A garota do Djalma vai cair nos braços de outro homem

Eu passava pelo Passeio Público vindo do Alto da Glória quando fui atraído por um casal de Urubu-Rei. Não me lembro de ter visto Urubu-Rei em outras ocasiões, que não fosse ali, mas fiquei impressionado com a majestade do bicho alado. Fiquei pensando como um bicho bonito daquele come carniça. Mas a natureza fez tudo certo, porque os urubus funcionam como um batalhão de reciclagem: transformam carniça em comida e o barco da natureza segue em frente. Como estava cansado, sentei num banco e me lembrei de um bando de urubus que vi na infância empoleirado em árvores perto do matadouro municipal. Aqueles eram negros e o casal de Urubu-Rei era branco.

Estava com estes pensamentos sobre a diversidade do reino animal, quando no banco ao lado ouvi uma mulher falando ao celular. Esta engenhoca criou novo hábito: todo mundo fala alto coisas íntimas sem o menor pudor de ser ouvido. Elas compartilham dramas privados. Todo mundo sabe da vida de todo mundo. E fiquei sabendo que a mulher do Djalma o abandonou para virar meretriz. Mas o cara quer que ela volte para comandar o fogão de casa. A dona estava determinada a ficar na prostituição e o ex-marido insistia em oferecer mais uma oportunidade, prontamente rejeitada: “Djalma, eu já disse que não vou voltar pra você. Eu sou mulher da rua e pronto. Eu agora sou uma call girl, Djalma”. Ele não sabia o que era call girl: “Eu já disse que não vou sair da rua. Eu tenho a minha vida e você tem a sua. Cada um leva a sua vida e está resolvido”. Ela foi clara. Mas quando um sujeito gosta de uma dona, não tem remédio. A coisa é forte. Djalma não desistia.

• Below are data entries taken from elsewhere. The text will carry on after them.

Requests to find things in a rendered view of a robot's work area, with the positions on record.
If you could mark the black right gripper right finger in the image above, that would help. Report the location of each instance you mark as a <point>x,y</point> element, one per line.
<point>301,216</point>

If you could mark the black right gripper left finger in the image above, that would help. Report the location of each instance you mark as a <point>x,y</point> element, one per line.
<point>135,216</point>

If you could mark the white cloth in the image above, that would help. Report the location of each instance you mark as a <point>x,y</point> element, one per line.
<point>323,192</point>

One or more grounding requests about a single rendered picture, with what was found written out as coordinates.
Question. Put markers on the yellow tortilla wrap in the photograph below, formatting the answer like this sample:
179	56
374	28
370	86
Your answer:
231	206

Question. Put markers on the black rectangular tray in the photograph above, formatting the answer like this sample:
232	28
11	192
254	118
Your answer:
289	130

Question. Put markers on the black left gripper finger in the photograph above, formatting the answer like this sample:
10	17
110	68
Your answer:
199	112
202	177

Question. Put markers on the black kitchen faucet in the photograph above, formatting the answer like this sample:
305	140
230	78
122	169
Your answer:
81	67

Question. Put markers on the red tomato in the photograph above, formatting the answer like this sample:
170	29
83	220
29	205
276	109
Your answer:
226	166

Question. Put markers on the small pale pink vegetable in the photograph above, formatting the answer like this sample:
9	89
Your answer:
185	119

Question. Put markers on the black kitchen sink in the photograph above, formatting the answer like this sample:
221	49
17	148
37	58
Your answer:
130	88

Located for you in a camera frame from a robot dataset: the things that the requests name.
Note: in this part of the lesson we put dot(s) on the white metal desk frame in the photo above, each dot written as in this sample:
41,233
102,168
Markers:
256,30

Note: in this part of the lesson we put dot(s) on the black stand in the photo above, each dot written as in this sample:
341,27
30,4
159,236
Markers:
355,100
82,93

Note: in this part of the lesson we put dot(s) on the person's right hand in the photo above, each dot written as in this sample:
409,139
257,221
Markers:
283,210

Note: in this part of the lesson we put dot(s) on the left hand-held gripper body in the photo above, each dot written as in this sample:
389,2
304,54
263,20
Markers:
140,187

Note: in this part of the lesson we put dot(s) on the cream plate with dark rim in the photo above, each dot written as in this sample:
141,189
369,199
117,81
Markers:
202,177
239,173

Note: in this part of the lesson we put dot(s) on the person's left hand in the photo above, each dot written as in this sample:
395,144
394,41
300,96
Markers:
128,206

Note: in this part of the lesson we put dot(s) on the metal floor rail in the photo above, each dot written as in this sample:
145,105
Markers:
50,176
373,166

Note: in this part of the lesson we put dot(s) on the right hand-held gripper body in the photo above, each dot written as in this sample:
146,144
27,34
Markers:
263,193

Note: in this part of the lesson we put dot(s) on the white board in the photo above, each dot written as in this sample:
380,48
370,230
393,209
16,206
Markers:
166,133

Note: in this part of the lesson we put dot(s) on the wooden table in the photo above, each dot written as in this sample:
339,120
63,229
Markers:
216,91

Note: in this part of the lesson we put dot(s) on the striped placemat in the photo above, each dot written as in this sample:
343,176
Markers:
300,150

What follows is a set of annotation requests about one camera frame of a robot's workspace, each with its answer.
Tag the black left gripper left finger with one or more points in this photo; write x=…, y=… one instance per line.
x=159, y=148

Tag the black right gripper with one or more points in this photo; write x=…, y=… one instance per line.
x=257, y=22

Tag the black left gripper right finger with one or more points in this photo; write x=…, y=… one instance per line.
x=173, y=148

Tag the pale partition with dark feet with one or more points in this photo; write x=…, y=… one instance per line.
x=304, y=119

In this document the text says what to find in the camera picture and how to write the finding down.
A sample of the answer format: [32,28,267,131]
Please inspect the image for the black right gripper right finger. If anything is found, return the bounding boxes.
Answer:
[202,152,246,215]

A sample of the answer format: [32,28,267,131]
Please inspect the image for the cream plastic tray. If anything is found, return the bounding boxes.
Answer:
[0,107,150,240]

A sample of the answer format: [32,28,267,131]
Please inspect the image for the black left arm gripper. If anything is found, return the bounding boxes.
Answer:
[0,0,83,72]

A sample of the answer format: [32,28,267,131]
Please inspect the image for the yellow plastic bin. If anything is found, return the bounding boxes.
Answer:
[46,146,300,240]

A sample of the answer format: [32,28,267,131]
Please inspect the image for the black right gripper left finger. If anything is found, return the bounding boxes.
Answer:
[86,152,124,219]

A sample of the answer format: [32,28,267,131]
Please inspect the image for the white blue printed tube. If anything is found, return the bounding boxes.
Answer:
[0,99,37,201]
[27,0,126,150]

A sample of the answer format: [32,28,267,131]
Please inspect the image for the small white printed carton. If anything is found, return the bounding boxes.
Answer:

Tentei imaginá-lo fazendo juras de amor no outro lado, implorando e a dona inflexível: “Eu tenho minha liberdade. Estou aqui porque quero. E você não tem nada com isso. Arrume outra mulher que fica bom para todo mundo. Você é uma boa pessoa, mas eu não sirvo pra você e você não serve pra mim”. Maior franqueza, impossível. Ela falou mais coisas, algumas impublicáveis, para convencer Djalma a cair fora. Eu ouvindo a torrente de revelações íntimas enquanto olhava o casal de Urubu-Rei. Achei melhor cair fora e foi o que eu fiz. Antes olhei de soslaio para a mulher: era jovem, não era tão feia e tinha cabelo loiro escuro e olhos tristes. Ela continuou rechaçando as tentativas de conciliação feitas por Djalma. Em breve estaria em outros braços.